[Items from a data source]
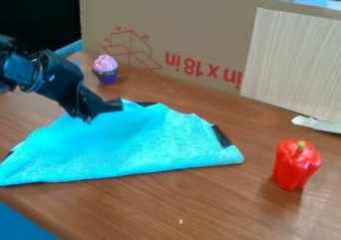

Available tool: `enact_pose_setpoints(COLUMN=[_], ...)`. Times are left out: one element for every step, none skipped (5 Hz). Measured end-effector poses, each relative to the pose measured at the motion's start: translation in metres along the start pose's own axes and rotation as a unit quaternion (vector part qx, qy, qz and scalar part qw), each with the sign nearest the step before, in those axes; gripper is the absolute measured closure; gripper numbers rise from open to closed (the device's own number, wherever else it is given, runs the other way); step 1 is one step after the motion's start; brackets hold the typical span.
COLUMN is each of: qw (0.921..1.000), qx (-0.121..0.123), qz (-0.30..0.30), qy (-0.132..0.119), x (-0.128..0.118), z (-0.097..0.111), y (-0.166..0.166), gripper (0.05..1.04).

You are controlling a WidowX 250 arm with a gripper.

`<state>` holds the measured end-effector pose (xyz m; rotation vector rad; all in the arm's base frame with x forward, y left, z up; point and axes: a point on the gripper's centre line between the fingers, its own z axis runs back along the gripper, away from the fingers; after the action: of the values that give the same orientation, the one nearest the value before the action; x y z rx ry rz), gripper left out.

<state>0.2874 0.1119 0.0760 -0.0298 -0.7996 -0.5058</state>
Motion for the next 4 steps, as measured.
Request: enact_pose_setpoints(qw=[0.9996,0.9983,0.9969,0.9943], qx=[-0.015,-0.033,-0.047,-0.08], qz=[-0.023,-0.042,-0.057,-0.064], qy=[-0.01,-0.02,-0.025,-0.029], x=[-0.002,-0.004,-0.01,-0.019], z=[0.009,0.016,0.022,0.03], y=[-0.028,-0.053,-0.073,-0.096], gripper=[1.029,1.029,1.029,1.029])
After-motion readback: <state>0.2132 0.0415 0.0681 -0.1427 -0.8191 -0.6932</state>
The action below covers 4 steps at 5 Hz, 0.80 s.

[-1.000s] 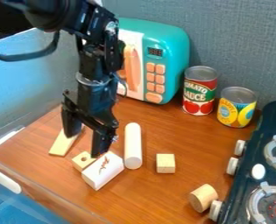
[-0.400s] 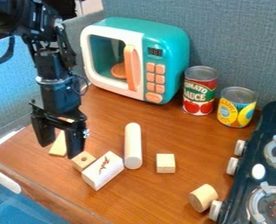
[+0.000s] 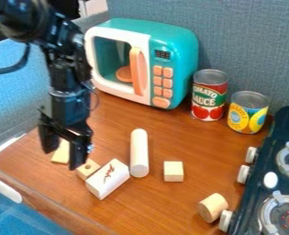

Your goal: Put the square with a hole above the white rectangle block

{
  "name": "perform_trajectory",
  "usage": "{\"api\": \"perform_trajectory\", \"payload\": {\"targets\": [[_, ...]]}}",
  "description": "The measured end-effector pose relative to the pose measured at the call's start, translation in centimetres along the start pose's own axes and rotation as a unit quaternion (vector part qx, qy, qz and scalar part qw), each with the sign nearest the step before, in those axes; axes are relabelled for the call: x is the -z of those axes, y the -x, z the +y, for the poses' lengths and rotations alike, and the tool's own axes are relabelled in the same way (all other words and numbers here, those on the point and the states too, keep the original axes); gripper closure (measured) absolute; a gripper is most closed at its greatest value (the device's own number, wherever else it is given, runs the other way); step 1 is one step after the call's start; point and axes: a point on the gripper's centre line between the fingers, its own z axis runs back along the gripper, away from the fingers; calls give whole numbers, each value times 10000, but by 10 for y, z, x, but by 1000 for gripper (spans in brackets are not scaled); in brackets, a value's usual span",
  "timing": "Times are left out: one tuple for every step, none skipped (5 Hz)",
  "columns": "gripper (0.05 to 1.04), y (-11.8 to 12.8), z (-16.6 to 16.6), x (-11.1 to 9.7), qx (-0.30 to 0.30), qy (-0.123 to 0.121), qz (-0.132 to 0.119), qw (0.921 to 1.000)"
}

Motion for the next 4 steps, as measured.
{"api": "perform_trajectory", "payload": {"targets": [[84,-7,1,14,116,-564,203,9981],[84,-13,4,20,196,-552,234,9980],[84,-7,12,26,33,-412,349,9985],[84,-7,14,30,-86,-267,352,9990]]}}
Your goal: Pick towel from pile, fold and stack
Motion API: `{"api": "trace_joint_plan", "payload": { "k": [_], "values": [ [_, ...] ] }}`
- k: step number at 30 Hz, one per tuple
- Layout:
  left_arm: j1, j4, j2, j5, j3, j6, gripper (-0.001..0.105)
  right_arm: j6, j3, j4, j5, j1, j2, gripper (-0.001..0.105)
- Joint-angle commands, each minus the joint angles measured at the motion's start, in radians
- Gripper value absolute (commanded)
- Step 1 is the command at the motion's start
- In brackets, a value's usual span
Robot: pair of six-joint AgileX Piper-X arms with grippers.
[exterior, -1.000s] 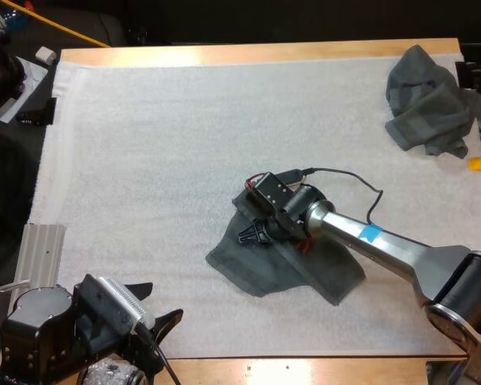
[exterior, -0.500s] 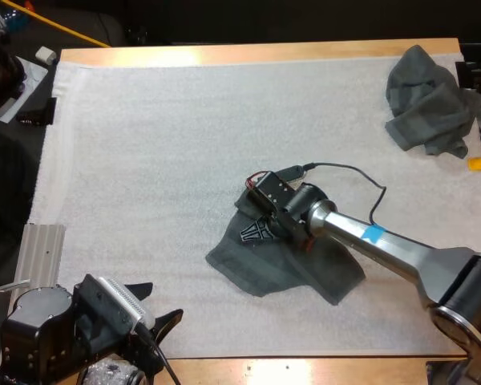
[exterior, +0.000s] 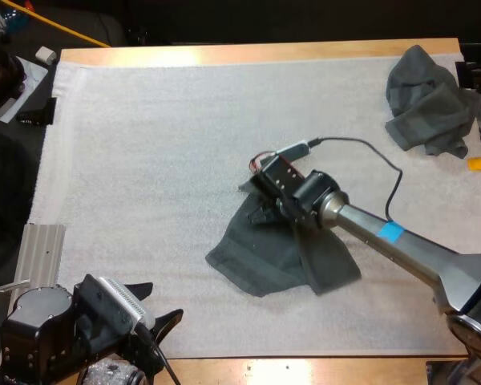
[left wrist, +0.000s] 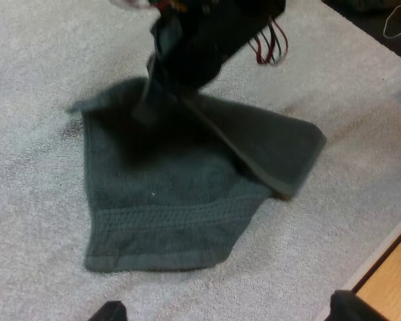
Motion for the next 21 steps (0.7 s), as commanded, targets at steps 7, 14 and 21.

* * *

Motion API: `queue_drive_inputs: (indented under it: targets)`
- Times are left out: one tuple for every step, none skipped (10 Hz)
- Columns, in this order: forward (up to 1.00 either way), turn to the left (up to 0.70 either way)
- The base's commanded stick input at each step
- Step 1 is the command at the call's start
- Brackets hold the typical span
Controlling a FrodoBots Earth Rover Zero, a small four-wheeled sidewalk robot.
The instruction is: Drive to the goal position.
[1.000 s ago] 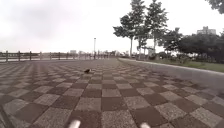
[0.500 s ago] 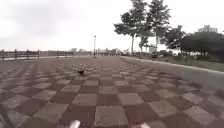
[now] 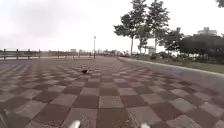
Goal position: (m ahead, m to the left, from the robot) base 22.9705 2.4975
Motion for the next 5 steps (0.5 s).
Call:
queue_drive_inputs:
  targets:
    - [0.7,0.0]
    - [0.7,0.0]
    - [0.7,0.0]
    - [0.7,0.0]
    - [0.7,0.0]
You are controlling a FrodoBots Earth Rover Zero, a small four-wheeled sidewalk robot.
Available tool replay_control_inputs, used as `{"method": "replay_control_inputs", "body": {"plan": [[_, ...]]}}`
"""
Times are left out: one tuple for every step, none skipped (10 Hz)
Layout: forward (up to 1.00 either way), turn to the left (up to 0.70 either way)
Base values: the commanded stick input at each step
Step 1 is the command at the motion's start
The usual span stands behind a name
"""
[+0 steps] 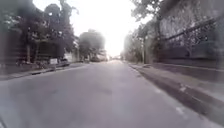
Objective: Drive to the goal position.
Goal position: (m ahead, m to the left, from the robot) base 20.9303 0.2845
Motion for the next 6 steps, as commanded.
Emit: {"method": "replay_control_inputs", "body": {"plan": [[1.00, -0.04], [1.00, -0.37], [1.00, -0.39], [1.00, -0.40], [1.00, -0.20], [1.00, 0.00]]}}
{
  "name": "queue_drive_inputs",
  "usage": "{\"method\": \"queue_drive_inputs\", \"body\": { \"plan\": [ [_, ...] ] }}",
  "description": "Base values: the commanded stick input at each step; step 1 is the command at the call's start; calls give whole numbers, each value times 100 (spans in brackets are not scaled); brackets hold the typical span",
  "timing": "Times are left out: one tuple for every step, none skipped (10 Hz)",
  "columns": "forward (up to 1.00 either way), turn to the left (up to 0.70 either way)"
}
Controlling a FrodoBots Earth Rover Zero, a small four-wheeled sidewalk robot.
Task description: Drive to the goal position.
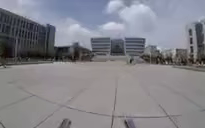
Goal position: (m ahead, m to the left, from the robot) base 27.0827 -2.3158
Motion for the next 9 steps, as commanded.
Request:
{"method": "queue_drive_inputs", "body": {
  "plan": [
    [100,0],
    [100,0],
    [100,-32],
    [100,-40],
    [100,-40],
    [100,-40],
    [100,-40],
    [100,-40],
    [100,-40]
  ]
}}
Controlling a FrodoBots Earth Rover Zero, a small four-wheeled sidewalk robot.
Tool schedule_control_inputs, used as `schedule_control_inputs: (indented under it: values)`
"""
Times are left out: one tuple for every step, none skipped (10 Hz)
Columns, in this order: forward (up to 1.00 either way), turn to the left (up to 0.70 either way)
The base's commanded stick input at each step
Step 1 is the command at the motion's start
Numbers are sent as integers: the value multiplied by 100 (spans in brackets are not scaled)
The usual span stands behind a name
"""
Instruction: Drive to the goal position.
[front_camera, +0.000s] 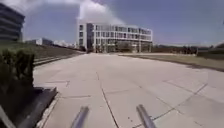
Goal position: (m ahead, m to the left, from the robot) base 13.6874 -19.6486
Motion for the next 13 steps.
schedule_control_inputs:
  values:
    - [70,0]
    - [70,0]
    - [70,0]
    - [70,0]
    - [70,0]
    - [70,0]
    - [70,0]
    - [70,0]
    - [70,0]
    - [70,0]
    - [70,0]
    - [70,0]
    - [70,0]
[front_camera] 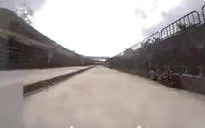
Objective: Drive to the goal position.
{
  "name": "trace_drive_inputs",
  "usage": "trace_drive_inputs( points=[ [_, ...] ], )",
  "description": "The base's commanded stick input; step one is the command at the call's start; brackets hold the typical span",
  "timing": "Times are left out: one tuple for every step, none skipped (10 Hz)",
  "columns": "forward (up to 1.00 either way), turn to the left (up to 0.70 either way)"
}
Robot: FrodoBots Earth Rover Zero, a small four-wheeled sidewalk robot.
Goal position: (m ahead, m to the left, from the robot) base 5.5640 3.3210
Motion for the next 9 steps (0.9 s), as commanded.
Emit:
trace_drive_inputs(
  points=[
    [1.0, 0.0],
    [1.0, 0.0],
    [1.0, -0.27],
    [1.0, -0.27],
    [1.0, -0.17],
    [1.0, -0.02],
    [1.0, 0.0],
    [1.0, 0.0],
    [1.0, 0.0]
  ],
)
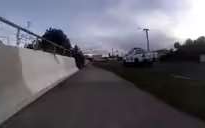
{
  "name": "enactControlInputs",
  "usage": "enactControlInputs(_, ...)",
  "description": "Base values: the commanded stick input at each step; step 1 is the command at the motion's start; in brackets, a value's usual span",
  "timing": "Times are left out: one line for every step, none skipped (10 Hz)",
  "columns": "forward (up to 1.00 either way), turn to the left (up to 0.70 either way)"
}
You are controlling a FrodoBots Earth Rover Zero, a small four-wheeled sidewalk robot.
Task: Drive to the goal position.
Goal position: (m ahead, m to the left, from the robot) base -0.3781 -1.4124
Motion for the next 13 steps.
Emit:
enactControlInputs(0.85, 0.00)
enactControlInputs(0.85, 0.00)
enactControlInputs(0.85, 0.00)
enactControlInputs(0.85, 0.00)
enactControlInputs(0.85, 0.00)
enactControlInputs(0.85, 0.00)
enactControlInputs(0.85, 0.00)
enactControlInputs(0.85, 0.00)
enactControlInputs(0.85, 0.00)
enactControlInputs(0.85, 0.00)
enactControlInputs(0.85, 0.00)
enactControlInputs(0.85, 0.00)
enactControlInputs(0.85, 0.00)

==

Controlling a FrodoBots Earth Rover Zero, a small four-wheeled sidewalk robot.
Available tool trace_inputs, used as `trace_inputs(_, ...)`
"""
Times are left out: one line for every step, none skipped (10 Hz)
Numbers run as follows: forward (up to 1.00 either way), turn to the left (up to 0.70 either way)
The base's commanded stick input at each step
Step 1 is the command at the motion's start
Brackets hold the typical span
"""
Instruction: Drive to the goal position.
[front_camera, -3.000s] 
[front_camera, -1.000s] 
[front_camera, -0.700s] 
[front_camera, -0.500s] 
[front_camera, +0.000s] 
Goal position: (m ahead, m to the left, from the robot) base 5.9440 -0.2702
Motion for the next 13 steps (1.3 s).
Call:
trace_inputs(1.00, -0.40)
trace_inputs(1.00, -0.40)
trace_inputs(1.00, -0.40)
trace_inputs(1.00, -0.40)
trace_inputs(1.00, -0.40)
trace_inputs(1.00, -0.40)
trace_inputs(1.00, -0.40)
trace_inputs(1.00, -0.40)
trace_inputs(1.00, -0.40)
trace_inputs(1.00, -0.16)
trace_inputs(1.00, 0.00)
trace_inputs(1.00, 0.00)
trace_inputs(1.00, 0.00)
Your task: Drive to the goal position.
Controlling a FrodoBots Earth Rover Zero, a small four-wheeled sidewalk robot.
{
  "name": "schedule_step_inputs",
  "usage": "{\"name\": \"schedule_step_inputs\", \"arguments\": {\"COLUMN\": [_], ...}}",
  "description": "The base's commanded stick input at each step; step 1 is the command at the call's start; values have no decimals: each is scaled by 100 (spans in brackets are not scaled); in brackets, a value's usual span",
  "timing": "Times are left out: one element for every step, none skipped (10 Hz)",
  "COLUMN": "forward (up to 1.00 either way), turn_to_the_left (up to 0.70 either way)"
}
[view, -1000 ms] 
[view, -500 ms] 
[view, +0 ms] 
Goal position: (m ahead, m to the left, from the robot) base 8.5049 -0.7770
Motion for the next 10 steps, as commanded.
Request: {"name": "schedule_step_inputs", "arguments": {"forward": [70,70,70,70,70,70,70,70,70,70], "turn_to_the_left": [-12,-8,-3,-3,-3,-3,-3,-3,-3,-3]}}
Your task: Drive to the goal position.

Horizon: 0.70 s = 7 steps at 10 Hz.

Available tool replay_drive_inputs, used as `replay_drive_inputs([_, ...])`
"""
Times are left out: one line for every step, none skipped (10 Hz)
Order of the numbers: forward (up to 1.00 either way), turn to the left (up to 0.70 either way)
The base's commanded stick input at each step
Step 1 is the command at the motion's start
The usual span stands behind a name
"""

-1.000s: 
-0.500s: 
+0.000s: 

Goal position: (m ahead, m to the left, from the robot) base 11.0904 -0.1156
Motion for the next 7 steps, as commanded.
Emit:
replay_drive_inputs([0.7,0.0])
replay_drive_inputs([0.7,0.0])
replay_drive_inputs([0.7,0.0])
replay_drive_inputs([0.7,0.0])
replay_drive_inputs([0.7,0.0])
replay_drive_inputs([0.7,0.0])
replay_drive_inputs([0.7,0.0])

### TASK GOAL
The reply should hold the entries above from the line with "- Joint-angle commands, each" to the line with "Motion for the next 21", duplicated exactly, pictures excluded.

### WORKED SOLUTION
- Joint-angle commands, each minus the joint angles measured at the motion's start, in radians
- Gripper value absolute (commanded)
- Step 1 is the command at the motion's start
- In brackets, a value's usual span
Robot: pair of six-joint AgileX Piper-X arms with grippers.
[exterior, -1.000s] 
[exterior, -0.500s] 
[exterior, +0.000s] 
[left wrist, +0.000s] 
Motion for the next 21 steps (0.7 s), as commanded, targets at steps 7, 14 and 21.

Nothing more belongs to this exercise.